Reference numeral 2 is a control circuit (route searching means, selecting means, traffic light presence / absence determining means, advance permission determining means, selection determining means), 4 is an operation switch group (priority condition designating means), 6 is a remote controller (priority condition designating means), 16 Indicates a map data storage medium (road map data storage means, traffic signal information storage means).

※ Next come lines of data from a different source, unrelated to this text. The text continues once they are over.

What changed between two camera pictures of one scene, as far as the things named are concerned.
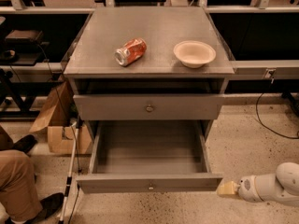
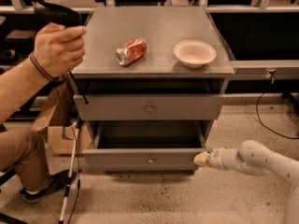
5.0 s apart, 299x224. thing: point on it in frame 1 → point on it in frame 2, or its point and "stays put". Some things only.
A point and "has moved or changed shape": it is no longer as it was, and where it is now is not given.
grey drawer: x=148 y=156 has moved or changed shape
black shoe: x=50 y=204 → x=59 y=181
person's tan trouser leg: x=19 y=194 → x=25 y=149
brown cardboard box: x=58 y=118 stays put
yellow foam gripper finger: x=226 y=188 → x=202 y=159
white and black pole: x=67 y=194 stays put
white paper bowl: x=193 y=54 stays put
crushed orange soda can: x=131 y=52 stays put
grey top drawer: x=146 y=107 stays put
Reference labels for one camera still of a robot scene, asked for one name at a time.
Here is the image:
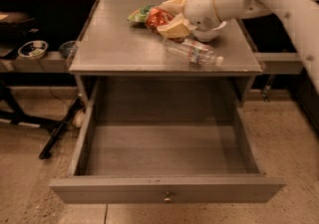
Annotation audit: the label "dark small bowl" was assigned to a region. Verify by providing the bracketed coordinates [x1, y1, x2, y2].
[59, 41, 77, 59]

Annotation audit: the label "green chip bag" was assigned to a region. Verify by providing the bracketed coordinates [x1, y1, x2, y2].
[128, 5, 155, 24]

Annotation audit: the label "white bowl with cables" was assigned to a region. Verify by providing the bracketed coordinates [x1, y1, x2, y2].
[18, 40, 49, 60]

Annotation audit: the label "metal drawer knob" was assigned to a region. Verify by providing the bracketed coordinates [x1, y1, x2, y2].
[163, 191, 173, 203]

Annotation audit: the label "black stand legs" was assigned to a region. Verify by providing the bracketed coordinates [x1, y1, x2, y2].
[0, 82, 83, 159]

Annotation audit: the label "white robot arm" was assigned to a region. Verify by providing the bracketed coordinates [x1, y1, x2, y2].
[157, 0, 319, 92]

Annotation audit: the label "grey cabinet with top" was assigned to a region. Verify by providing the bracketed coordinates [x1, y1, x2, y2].
[70, 0, 262, 101]

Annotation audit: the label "open grey top drawer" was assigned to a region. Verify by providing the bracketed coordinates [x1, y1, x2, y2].
[50, 78, 285, 204]

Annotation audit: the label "clear plastic water bottle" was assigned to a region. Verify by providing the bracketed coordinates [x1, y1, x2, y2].
[162, 38, 224, 66]

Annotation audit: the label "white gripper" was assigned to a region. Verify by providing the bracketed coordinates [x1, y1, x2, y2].
[157, 0, 220, 39]

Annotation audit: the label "white ceramic bowl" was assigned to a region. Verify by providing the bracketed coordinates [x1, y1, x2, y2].
[192, 21, 227, 43]

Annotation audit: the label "red coke can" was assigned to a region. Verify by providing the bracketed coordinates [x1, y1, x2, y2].
[145, 7, 173, 32]

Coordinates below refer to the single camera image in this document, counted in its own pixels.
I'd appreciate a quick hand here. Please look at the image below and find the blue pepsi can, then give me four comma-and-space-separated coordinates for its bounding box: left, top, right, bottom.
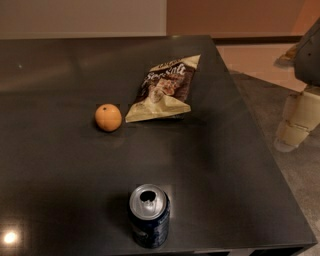
128, 184, 170, 249

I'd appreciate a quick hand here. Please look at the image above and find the orange fruit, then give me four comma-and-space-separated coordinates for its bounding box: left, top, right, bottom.
95, 104, 122, 132

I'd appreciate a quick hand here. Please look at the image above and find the brown cream chip bag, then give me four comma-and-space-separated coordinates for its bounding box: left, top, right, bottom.
125, 55, 200, 123

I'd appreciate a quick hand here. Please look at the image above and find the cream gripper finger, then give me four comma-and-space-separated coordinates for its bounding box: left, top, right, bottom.
274, 86, 320, 152

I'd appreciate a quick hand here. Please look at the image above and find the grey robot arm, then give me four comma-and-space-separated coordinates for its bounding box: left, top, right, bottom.
274, 18, 320, 152

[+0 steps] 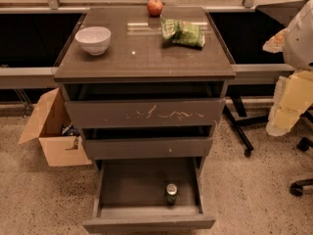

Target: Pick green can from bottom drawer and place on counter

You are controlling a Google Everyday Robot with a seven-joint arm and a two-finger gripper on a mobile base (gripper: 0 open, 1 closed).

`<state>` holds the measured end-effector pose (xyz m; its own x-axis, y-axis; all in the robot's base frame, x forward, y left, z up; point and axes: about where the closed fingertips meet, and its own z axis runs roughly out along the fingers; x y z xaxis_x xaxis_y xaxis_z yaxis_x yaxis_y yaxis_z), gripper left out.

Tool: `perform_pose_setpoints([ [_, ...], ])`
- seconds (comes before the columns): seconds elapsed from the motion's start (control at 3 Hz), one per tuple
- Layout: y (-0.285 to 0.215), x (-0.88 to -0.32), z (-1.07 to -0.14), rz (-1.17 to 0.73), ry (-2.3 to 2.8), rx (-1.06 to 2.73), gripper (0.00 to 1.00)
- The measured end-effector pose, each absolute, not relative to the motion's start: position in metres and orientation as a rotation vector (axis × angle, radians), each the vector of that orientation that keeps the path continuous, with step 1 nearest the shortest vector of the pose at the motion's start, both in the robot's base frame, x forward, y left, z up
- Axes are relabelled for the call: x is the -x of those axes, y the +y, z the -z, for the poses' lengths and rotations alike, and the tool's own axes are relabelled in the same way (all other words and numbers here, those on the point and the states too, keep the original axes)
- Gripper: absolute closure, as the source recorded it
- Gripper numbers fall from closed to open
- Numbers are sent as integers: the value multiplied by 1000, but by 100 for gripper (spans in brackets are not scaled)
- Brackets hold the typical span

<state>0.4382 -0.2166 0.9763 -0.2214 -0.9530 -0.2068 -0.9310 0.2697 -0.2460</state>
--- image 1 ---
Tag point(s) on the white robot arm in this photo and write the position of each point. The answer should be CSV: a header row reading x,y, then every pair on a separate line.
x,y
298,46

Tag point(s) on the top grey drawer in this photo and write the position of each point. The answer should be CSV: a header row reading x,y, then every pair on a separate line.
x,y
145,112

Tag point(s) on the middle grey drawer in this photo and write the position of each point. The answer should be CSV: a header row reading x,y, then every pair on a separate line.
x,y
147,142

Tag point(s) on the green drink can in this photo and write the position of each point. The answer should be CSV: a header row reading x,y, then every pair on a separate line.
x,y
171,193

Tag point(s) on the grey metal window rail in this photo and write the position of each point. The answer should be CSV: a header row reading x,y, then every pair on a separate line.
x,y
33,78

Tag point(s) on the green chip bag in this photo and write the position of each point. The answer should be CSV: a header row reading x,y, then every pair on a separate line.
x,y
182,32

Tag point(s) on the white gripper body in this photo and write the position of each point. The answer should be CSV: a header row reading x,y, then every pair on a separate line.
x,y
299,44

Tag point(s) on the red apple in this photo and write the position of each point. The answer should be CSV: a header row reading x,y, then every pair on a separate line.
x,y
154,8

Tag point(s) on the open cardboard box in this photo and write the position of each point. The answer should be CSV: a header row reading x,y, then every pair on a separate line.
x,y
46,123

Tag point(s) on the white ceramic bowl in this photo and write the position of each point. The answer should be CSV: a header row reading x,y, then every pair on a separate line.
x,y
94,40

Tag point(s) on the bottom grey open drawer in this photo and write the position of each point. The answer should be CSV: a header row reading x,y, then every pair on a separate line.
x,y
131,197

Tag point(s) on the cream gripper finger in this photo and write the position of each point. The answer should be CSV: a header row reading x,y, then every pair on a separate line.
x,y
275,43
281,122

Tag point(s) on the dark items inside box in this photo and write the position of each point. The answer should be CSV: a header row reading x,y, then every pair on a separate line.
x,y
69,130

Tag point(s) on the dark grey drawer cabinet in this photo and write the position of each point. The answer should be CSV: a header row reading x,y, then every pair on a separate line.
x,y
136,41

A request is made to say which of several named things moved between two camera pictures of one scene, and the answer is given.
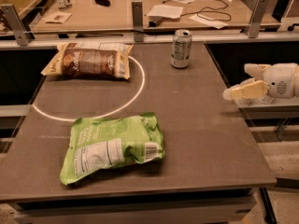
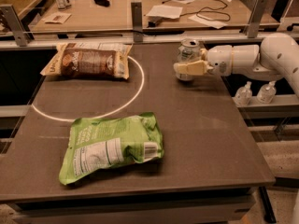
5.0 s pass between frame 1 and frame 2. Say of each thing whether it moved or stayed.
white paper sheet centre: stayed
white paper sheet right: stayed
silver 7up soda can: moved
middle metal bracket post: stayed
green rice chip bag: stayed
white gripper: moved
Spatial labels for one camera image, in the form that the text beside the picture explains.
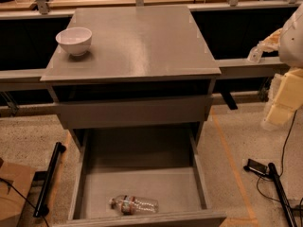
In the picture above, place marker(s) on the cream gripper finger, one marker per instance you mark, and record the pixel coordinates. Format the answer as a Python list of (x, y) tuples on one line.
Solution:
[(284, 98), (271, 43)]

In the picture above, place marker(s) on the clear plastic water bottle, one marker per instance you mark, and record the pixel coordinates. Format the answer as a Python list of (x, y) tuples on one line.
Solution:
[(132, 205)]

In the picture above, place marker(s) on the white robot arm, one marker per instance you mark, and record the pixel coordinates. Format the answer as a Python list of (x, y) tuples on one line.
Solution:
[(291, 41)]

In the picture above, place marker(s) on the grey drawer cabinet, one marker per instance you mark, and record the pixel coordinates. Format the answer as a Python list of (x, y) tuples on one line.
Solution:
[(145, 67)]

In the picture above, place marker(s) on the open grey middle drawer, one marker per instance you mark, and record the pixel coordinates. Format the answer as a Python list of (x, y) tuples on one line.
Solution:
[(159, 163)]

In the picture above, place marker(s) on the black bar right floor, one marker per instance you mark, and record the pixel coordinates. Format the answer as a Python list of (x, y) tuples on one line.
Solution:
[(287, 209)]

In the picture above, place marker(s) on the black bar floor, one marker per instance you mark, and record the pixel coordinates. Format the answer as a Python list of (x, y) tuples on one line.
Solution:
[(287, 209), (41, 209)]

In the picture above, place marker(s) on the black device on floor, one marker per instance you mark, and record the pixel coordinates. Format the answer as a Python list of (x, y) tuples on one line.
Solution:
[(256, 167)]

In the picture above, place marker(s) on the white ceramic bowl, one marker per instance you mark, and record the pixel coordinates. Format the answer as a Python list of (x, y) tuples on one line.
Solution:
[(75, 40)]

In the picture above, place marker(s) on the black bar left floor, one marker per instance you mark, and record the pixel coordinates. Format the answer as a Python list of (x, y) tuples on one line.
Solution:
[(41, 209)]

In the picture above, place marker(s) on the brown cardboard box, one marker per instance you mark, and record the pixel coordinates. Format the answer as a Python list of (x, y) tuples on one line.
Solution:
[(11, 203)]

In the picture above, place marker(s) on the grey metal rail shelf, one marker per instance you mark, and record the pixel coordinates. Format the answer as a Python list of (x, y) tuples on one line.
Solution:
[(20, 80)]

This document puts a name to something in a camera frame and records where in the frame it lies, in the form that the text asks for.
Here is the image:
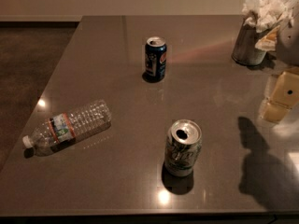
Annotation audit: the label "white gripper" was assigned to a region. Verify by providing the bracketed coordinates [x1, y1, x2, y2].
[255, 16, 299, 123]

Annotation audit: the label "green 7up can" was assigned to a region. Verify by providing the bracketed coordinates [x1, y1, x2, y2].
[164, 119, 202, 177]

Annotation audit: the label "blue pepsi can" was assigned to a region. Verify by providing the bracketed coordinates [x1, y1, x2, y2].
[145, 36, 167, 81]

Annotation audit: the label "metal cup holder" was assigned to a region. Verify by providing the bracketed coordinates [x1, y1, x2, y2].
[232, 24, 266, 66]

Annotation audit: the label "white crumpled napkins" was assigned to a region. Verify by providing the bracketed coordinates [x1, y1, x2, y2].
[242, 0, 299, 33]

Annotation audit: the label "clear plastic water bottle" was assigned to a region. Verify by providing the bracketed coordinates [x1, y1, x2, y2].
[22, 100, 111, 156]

   ─────────────────────────────────────────────────── ─── Continued front page    F term (reference) 2C032 HB02 HB05 HB22 HB23 HC08                       HC15 HD03 HD07 HD29                 2F029 AA02 AB01 AB07 AB13 AC02                       AC06 AC09 AC14 AC18 AD01                 5H180 AA01 BB02 BB04 BB13 BB15                       CC12 FF04 FF05 FF12 FF13                       FF22 FF25 FF27 FF35

Claims (3)

[Claims] 1. A navigation device comprising route search means for searching for a route from a current position to a destination based on road map data, the road connecting an intersection on the map, its position coordinates, and the intersection. Road map data storage means for storing road map data such as, and traffic signal information storage means for storing traffic signal information such as the presence or absence of traffic signals at intersections and the change time of the progress permission signal and the progress non-permission signal, The route search means, when there is an intersection with a traffic light on the route to be searched from the current position to the destination based on the road map data, if the traffic light information at the time of passing the intersection is a travel permission signal, the intersection A navigation device comprising a selecting means for preferentially selecting a route as one point. 2. The selecting means provided in the route searching means, when searching for a route from the current position to the destination based on the road map data, determines whether or not there is an intersection with a traffic light at the passing point of the route. Traffic light presence / absence determining means for determining whether the traffic light information is a travel permission signal when passing through the intersection when it is determined that there is a traffic light, and a travel permission signal When it is determined that the traffic signal is not present and when there is no traffic light, the intersection is selected as one point of the route, and when it is determined that the traffic signal information at the time of passing the intersection is a travel disapproval signal, 2. The navigation device according to claim 1, further comprising selection determination means for searching a route. 3. A priority condition designating unit for designating a priority condition for the route search by the route searching unit, and when the priority condition designating a priority condition of "reduction of the number of stoppages" is selected by the priority condition designating unit. 3. The navigation device according to claim 1, wherein the means is configured to perform a selecting operation.